Without passing equivalencies, there are three compatible units for Hz in the standard set:

>>> u.Hz.find_equivalent_units()
  Primary name | Unit definition | Aliases
  Bq           | 1 / s           | becquerel    ,
  Ci           | 3.7e+10 / s    | curie        ,
  Hz           | 1 / s           | Hertz, hertz ,

However, when passing the spectral equivalency, you can see there are all kinds of things that Hz can be converted to:

>>> u.Hz.find_equivalent_units(equivalencies=u.spectral())
Primary name | Unit definition        | Aliases
  AU           | 1.49598e+11 m          | au, astronomical_unit            ,
  Angstrom     | 1e-10 m                | AA, angstrom                     ,
  Bq           | 1 / s                  | becquerel                        ,
  Ci           | 3.7e+10 / s            | curie                            ,
  Hz           | 1 / s                  | Hertz, hertz                     ,
  J            | m2 kg / s2             | Joule, joule                     ,
  Ry           | 2.17987e-18 m2 kg / s2 | rydberg                          ,
  cm           | 0.01 m                 | centimeter                       ,
  eV           | 1.60218e-19 m2 kg / s2 | electronvolt                     ,
  earthRad     | 6.3781e+06 m           | R_earth, Rearth                  ,
  erg          | 1e-07 m2 kg / s2       |                                  ,
  foe          | 1e+44 m2 kg / s2       | Bethe, bethe                     ,
  jupiterRad   | 7.1492e+07 m           | R_jup, Rjup, R_jupiter, Rjupiter ,
  k            | 100 / m                | Kayser, kayser                   ,
  lsec         | 2.99792e+08 m          | lightsecond                      ,
  lyr          | 9.46073e+15 m          | lightyear                        ,
  m            | irreducible            | meter                            ,
  micron       | 1e-06 m                |                                  ,
  pc           | 3.08568e+16 m          | parsec                           ,
  solRad       | 6.957e+08 m            | R_sun, Rsun                      ,

Using Equivalencies in Larger Pieces of Code#

Sometimes you may have an involved calculation where you are regularly switching back and forth between equivalent units. For these cases, you can set equivalencies that will by default be used, in a way similar to how you can enable other units.

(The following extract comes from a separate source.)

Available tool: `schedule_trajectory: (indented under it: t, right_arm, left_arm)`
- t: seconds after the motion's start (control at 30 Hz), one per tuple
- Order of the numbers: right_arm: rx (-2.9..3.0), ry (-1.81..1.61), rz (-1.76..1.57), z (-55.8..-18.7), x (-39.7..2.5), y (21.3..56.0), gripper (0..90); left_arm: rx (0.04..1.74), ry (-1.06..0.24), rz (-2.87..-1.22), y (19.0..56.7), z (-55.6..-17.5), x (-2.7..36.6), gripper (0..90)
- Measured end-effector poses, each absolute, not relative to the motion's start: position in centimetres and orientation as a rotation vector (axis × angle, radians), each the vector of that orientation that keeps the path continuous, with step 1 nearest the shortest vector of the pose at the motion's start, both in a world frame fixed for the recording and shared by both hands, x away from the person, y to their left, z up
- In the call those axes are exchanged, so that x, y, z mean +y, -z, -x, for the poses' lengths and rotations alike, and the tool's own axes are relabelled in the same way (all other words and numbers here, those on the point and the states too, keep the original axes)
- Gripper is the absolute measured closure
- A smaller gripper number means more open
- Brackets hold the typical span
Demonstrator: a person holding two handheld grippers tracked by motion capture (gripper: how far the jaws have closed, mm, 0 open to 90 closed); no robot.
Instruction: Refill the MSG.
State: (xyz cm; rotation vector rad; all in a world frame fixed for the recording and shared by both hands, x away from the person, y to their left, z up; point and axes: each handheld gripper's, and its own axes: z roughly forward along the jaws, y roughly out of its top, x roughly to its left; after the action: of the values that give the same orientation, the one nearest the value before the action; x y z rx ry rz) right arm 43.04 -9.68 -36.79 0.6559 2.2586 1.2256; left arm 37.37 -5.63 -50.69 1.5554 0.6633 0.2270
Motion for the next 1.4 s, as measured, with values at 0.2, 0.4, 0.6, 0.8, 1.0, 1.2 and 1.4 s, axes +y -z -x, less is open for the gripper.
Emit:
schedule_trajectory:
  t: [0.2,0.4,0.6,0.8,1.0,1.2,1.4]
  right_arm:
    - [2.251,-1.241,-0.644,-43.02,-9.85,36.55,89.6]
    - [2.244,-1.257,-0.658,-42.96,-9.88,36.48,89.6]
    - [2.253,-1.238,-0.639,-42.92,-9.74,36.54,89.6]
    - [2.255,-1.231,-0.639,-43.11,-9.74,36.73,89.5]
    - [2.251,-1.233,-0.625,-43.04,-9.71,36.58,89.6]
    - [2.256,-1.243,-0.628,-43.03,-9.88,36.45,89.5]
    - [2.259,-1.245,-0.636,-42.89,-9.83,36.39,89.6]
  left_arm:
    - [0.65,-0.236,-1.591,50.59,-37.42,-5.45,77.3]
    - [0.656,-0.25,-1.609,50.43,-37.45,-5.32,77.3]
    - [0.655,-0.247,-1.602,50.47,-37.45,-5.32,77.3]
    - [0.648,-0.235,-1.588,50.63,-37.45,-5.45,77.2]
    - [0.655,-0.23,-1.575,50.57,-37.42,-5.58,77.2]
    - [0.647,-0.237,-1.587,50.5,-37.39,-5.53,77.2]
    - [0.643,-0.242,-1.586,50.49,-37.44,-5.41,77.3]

To enable radians to be treated as a dimensionless unit use set_enabled_equivalencies() as a context manager:

>>> with u.set_enabled_equivalencies(u.dimensionless_angles()):
...    phase = 0.5 * u.cycle
...    c = np.exp(1j*phase)
>>> c  
<Quantity -1.+1.2246468e-16j>

To permanently and globally enable radians to be treated as a dimensionless unit use set_enabled_equivalencies() not as a context manager:

>>> u.set_enabled_equivalencies(u.dimensionless_angles())
<astropy.units.core._UnitContext object at ...>
>>> u.deg.to('')  

The disadvantage of the above approach is that you may forget to turn the default off (done by giving an empty argument).

set_enabled_equivalencies() accepts any list of equivalencies, so you could add, for example, spectral() and spectral_density() (since these return lists, they should indeed be combined by adding them together).